Тот застыл, прижав ладонь к шее, между пальцами заструилась кровь. Неверящим взглядом уставился на шурина, словно до самого конца не ожидал, что Хаук все же поднимет на него руку.
Заорал не своим голосом Петтер, оруженосец Фолки, ринулся на Хаука — когда только меч выхватить успел. Эрик поймал клинок плетением, выдернул из руки парня, отшвырнув в сторону.
Фолки рухнул на колени, стал заваливаться на бок. Эрик мог бы его спасти, затянув раны, как когда-то затянул такую же рану Ингрид. Но сколько можно щадить того, кто в ответ продолжает гадить?
Петтер не остановился, потянулся к горлу Хаука, точно хотел его задушить. Тот ударил парня под дых, заставив сложиться. И сам скрючился рядом, закашлявшись.
— Господин! — заорал Бруни, рванувшись к нему и забыв об Аделе.
— Господин! Господина убили! — понеслось по людям.

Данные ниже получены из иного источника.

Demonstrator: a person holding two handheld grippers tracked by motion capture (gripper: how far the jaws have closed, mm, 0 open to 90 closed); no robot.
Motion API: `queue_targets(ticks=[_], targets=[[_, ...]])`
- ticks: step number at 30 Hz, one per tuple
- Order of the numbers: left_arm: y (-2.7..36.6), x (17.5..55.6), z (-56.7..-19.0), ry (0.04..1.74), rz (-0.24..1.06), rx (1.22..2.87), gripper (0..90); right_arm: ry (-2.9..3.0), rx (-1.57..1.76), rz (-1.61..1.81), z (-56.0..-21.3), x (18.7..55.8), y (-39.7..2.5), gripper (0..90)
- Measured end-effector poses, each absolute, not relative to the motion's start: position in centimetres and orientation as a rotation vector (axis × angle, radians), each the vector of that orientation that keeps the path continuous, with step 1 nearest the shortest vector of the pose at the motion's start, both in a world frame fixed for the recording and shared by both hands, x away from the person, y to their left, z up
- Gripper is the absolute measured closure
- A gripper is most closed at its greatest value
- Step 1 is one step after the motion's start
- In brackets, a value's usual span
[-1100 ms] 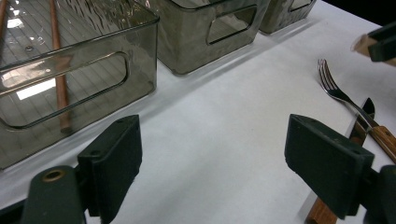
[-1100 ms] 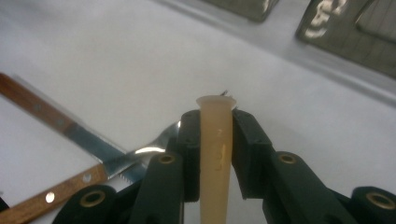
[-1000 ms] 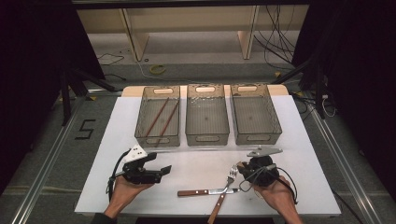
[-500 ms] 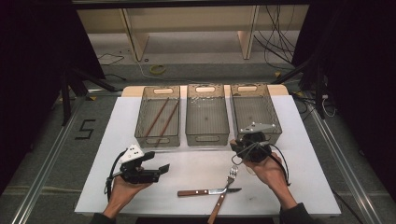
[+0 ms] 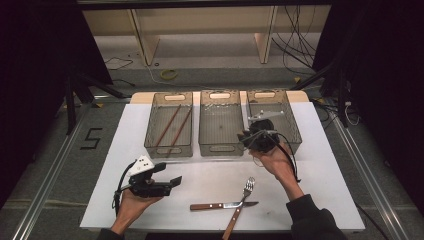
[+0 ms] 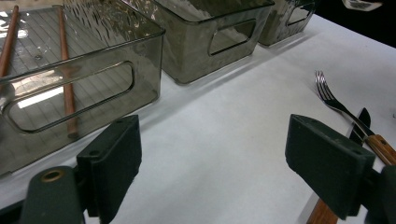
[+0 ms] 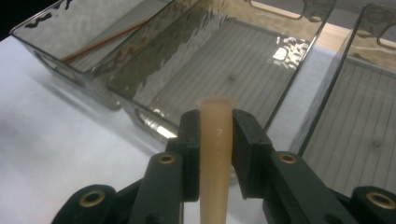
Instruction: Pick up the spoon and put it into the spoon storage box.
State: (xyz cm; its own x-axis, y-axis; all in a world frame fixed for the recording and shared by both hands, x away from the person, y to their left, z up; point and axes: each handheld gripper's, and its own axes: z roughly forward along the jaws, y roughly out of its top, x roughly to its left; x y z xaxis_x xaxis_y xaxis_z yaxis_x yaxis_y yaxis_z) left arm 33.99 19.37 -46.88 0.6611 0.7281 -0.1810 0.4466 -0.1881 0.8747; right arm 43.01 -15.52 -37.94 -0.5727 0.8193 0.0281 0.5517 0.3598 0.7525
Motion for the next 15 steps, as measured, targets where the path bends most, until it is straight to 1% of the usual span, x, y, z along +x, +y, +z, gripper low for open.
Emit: queue_targets(ticks=[15], targets=[[19.8,34.1,-46.9,0.935,0.358,1.820,18.0,2.247,1.203,1.044,-36.9,47.5,-12.6,74.7]])
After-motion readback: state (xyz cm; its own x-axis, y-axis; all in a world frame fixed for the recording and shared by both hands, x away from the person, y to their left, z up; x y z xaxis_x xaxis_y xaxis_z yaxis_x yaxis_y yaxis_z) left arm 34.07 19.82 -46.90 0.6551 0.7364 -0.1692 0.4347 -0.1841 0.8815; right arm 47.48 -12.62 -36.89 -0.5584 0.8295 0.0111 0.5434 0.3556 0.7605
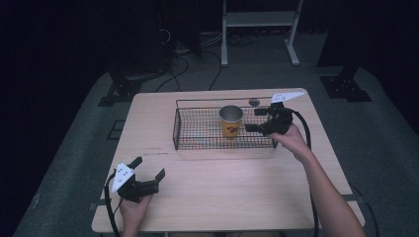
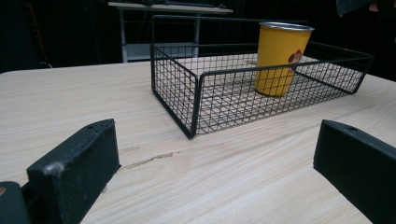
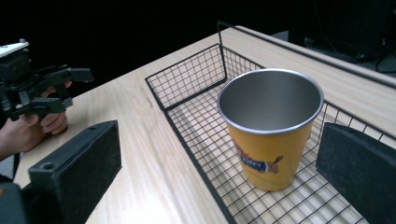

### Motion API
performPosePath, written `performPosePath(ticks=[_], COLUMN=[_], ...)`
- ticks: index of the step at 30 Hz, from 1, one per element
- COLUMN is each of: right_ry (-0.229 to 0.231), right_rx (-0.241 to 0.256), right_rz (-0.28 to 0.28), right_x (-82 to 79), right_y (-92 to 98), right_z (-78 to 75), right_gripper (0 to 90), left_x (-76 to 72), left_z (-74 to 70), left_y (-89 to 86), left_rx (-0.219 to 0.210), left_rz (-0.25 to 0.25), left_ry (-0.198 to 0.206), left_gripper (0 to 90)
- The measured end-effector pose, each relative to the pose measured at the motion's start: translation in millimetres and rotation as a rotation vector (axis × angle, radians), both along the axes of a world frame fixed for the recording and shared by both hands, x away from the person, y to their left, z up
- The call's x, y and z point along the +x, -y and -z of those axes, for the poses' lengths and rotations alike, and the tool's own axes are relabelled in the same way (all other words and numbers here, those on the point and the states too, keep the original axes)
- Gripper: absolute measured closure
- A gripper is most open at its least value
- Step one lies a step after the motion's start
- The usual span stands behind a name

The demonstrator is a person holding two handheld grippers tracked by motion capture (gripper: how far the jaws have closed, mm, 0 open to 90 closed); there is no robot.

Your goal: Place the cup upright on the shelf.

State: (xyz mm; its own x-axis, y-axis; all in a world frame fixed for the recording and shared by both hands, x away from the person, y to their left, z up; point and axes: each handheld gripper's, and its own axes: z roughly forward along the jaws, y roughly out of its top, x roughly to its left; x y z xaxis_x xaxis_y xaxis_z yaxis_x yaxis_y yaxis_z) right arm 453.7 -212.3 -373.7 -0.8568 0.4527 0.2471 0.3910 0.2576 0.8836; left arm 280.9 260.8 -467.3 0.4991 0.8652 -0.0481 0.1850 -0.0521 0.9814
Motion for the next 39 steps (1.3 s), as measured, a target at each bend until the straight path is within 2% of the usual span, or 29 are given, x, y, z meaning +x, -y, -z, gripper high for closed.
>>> performPosePath(ticks=[10,12,19,21,27,39], right_ry=[-0.016,-0.003,-0.024,-0.015,-0.035,-0.024], right_rx=[-0.007,-0.006,-0.020,-0.013,-0.013,-0.005], right_rz=[-0.002,0.005,-0.013,-0.009,-0.026,-0.030], right_x=[-7.8,-10.2,-17.8,-21.4,-26.3,-38.5], right_y=[7.1,7.9,10.8,11.7,14.0,20.1], right_z=[8.7,9.3,17.2,19.2,24.8,29.1], right_gripper=[0.0,0.0,0.0,0.0,0.0,0.0], left_x=[0.0,0.1,0.2,0.2,0.3,0.3], left_z=[0.0,0.0,0.1,0.1,0.1,0.1], left_y=[-0.1,-0.2,0.0,0.2,0.3,0.6], left_rx=[0.000,0.000,0.000,0.002,0.005,0.008], left_rz=[0.000,-0.001,0.001,0.002,0.003,0.004], left_ry=[0.000,0.000,-0.001,-0.001,-0.002,-0.003], left_gripper=[0.0,0.0,0.0,0.0,0.0,0.0])
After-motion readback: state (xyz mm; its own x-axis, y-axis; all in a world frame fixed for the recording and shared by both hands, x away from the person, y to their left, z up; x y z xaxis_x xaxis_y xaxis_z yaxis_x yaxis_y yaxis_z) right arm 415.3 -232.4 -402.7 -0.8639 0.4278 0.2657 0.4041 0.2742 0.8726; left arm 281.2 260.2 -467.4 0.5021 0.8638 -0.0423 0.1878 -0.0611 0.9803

Эрик огляделся, шагнул в сторону, разворачиваясь. Остановившиеся было люди двинулись вперед, расходясь полукругом, в руках появились ножи и мечи. Эрик глянул поверх голов на Ингрид — хорошо, что пока про нее не вспомнили. Мысленно застонал — конечно же, она не стала стоять и смотреть. Вынула из ножен клинок, зашагала к людям, превратившимся в толпу.
Позади нее осталась неподвижно лежать Адела.
Эрик зажег на ладони огонь.
— Первый, кто сделает еще шаг, умрет на месте.
Криво ухмыльнулся — огонь далеко не самое убийственное из плетений. Проще остановить сердце или накрыть пару-тройку нападающих своим дипломным — вид иссушенных тел охолонит даже самые горячие головы. Но так пустые не увидят, что он потянулся к нитям. Не поймут опасности, пока не станет поздно. А огонь заставит вспомнить, что он не просто мальчик, задуривший голову их предводителю.
Люди замерли. Вигге выпустил локоть все еще кашляющего Хаука, развернулся к воинам. Гаркнул:
— Заткнулись все! Стоять!
Люди замерли, но ненадолго.
— Он тоже одурманенный! — крикнул рыжий мужчина с подпорченным оспой лицом. Оглянулся. — Что встали? Выродок один, всех не одолеет! А потом с девкой…
Договорить он не успел — Эрик остановил ему сердце. Рябой застыл, когтя грудь. Стоящий рядом бородач подхватил его под руку, не удержал. Попятился, когда тело дернулось, хрипя, и затихло. Вслед за бородатым попятились и остальные.